O doente começou a escrever o livro quando os primeiros
sintomas da psicose se haviam esboçado. Atualmente ele se encontra em estado
demencial. Os seus desenhos são rabiscos (fig. 76) de coisas quase
indecifráveis.
Nos alienados, as estilizações cubistas são comumente
encontradas sobretudo nos artistas plásticos.

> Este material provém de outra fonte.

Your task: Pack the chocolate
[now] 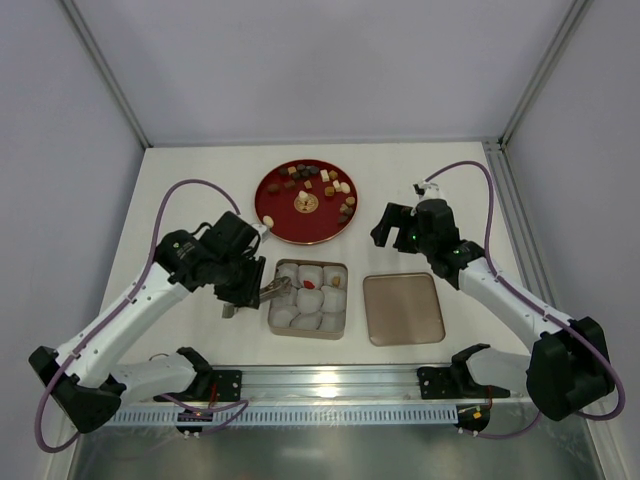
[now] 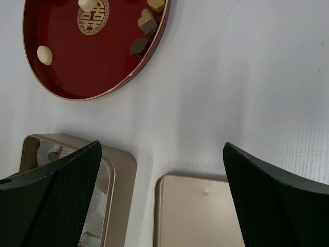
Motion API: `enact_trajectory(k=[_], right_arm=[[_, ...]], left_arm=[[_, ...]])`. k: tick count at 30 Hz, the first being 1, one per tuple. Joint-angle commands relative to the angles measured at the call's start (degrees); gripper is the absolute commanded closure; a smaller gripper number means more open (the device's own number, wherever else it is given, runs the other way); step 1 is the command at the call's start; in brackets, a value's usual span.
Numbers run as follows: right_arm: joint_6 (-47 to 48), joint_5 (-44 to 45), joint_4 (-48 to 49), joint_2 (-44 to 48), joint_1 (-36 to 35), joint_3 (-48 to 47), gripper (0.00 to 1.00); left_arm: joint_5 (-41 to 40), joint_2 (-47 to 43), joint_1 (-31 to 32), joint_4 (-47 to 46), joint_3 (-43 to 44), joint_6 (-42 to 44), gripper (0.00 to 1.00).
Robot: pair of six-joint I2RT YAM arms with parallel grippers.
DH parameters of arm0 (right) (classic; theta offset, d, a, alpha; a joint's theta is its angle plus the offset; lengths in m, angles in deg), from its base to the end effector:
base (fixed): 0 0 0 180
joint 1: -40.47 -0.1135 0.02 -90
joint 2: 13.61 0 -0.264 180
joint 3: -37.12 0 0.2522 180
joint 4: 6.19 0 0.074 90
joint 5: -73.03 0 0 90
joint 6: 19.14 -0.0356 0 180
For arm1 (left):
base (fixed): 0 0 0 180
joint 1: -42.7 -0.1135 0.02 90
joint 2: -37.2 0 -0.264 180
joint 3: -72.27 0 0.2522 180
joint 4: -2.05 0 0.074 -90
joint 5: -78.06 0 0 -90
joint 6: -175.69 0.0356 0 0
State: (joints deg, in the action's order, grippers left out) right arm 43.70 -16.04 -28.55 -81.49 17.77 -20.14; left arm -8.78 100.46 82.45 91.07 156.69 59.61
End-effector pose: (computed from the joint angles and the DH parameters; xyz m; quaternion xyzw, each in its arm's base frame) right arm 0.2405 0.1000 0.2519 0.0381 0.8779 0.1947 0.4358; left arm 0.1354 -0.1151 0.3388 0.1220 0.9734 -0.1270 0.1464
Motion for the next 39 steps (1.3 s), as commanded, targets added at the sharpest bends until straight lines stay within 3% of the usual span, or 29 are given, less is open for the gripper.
enact_trajectory(k=[1, 39], right_arm=[[-0.35, 0.83, 2.62, -0.15, 0.11, -1.76, 0.0], [-0.09, 0.48, 2.62, -0.24, 0.11, -2.11, 0.0]], left_arm=[[0.36, -0.95, 0.77, -2.22, -0.69, -1.51, 0.67], [-2.02, 0.98, 1.91, -1.79, 0.89, -1.86, 0.62]])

Lafora (3) refere-se a um caso interessante, que reproduzimos
aqui na fig. 77 intitulado “Cristo e Virgem”. Trata-se de um homem culto, que
nunca se preocupou com desenhos, antes da moléstia. É bem curiosa a expressão
de desprendimento e o contorcionismo que vemos nas imagens do quadro, a riqueza
do poder de abstração na fisionomia da Virgem e a estranha ambiguidade de seu
rosto. Todo esse conjunto aparece num deslocamento de perspectiva, que dá ao
quadro uma feição original.
“Na análise sistemática que faz Jaspers (3), dos desenhos dos
alienados, diz que há um grupo de produtos artísticos com expressão da vida
psíquica do autor, e este se origina quando as faculdades mentais dos doentes
não estão muito alteradas”.
“As produções mais características são as dos psicóticos
(muitos deles esquizofrênicos latentes). O conteúdo destes desenhos, diz, está
caracterizado por representação de fabulações, de aves agoureiras, monstros
visionários, misto de homem e animal, pela centuação descaramente manifesta das
coisas sexuais e sobretudo por uma tend~encia à representação em conjunto com
uma imagem do mundo, a essência das coisas, uma concepção do universo, ou ideia
cósmica”.
Como acabamos de ver, qualquer que seja a sua forma, a
demência precoce é capaz de produzir manifestações artísticas dignas de
admiração.
Notas de Osório Cesar:
1 – Ecrits et poesies d’une demente precoce. Encéphale, 1er
sem. 1911 pag. 474.
1* - obra já citada.
1** - Bleuler divide os indivíduos normais em dois grupos,
segundo sua atitude em face da realidade: 1º os sintonistas, que são aqueles que nunca perdem o contato com o
diapasão do ambiente, de poder vibrar uníssono com ele. É a realização ao mesmo
tempo da unidade da personalidade. 2º Os esquizoides
são aqueles que perdem este contato pois “a esquizoidia é a faculdade de se
isolar do meio, de perder contato com ele: ela tem por consequência um
enternecimento mais ou menos grande da síntese da personalidade humana”.
Sollier- Courleon. Pratique sémiologique des Maladies
Mentales, Masson, 1924.
2 – Observações psiquiátricas do Hospital do Juquery. Ano
1920. Nº 41.
3 – Allgemeine
Psychopathologie. Berlim, 1920, 2 edit. pag. 103.